A dual Python/TypeScript library for Japanese text parsing and encoding using kotogram format
Project description
Kotogram
A dual Python/TypeScript library for Japanese text parsing and encoding using the kotogram compact format.
Overview
Kotogram provides tools for parsing Japanese text into a compact, linguistically-rich format that encodes part-of-speech, conjugation, and pronunciation information. The library features:
- Abstract parser interface (
JapaneseParser) for multiple backend implementations - MeCab implementation (
MecabJapaneseParser) using UniDic dictionary - Kotogram format - compact representation preserving linguistic features
- Bidirectional conversion between Japanese text and kotogram format
- Dual-language support - Python and TypeScript implementations (TypeScript coming soon)
- Production-quality CI/CD with comprehensive testing and publishing workflows
Project Structure
kotogram/
├── kotogram/ # Python package
│ ├── __init__.py # Package exports and version
│ ├── japanese_parser.py # Abstract JapaneseParser interface
│ └── mecab_japanese_parser.py # MeCab implementation
├── src/ # TypeScript source
│ ├── kotogram.ts # Kotogram conversion functions
│ └── index.ts # Package exports
├── tests-py/ # Python tests
│ └── test_japanese_parser.py # Japanese parser tests
├── tests-ts/ # TypeScript tests
│ └── kotogram.test.ts
├── .github/workflows/ # CI/CD workflows
│ ├── python_canary.yml # Python build & test
│ ├── typescript_canary.yml # TypeScript build & test
│ ├── python_publish.yml # Publish to PyPI
│ └── typescript_publish.yml # Publish to npm
├── version.txt # Single source of truth for version
├── publish.sh # Version bump and publish script
├── pyproject.toml # Python package configuration
├── package.json # TypeScript package configuration
└── tsconfig.json # TypeScript compiler configuration
Quick Start
Japanese Text Parsing
Parse Japanese text into kotogram format with full linguistic information:
Python:
from kotogram import MecabJapaneseParser, kotogram_to_japanese
# Initialize parser (requires MeCab and unidic)

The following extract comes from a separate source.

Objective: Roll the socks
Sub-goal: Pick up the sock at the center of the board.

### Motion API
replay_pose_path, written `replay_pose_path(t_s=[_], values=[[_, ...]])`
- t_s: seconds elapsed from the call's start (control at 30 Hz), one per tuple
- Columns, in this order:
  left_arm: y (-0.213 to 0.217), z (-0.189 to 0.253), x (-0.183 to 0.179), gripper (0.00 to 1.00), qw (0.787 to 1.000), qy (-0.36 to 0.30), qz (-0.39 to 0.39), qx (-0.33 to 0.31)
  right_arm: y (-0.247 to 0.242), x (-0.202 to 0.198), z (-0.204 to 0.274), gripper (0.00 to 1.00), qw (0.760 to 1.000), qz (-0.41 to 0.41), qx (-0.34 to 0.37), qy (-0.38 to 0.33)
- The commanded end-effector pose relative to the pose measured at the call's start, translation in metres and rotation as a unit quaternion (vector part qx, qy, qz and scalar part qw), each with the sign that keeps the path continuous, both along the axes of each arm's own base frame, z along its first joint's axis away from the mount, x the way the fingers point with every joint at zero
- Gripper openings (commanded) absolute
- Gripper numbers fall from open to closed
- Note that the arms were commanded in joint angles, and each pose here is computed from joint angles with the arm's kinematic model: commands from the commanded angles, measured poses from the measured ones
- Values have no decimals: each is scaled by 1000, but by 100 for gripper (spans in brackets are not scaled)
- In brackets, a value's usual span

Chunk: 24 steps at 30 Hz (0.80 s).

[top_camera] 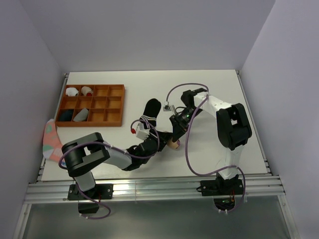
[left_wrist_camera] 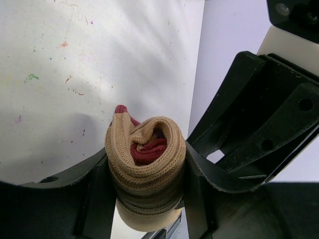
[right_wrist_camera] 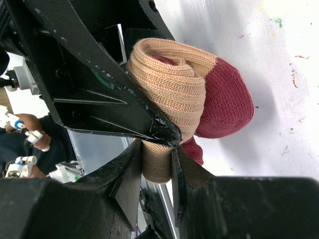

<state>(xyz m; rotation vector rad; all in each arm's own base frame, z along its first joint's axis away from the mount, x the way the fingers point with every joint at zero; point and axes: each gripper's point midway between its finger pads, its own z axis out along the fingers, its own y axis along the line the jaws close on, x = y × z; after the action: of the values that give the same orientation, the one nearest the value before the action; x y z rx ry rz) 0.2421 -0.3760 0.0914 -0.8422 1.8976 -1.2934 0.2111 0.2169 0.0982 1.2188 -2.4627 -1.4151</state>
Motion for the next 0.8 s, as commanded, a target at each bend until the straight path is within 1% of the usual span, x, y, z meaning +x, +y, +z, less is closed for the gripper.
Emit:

parser = MecabJapaneseParser()
# Convert Japanese to kotogram
japanese = "猫を食べる"
kotogram = parser.japanese_to_kotogram(japanese)
# Result: ⌈ˢ猫ᵖn:common_noun⌉⌈ˢをᵖprt:case_particle⌉⌈ˢ食べるᵖv:general:e-ichidan-ba:terminal⌉
# Convert back to Japanese
reconstructed = kotogram_to_japanese(kotogram)
# Result: "猫を食べる"
# With spaces between tokens
spaced = kotogram_to_japanese(kotogram, spaces=True)
# Result: "猫 を 食べる"
# With furigana (IME-style readings in brackets)
with_furigana = kotogram_to_japanese(kotogram, furigana=True)
# Result: "猫[ねこ]を食べる[たべる]"
# Combine options
spaced_furigana = kotogram_to_japanese(kotogram, spaces=True, furigana=True)
# Result: "猫[ねこ] を 食べる[たべる]"
TypeScript:
import { kotogramToJapanese, splitKotogram } from 'kotogram';
// Convert Japanese to kotogram (requires Python parser)
const kotogram = "⌈ˢ猫ᵖn:common_noun⌉⌈ˢをᵖprt:case_particle⌉⌈ˢ食べるᵖv:general:e-ichidan-ba:terminal⌉";
// Convert back to Japanese
const reconstructed = kotogramToJapanese(kotogram);
// Result: "猫を食べる"
// With spaces between tokens
const spaced = kotogramToJapanese(kotogram, { spaces: true });
// Result: "猫 を 食べる"
// With furigana (IME-style readings in brackets)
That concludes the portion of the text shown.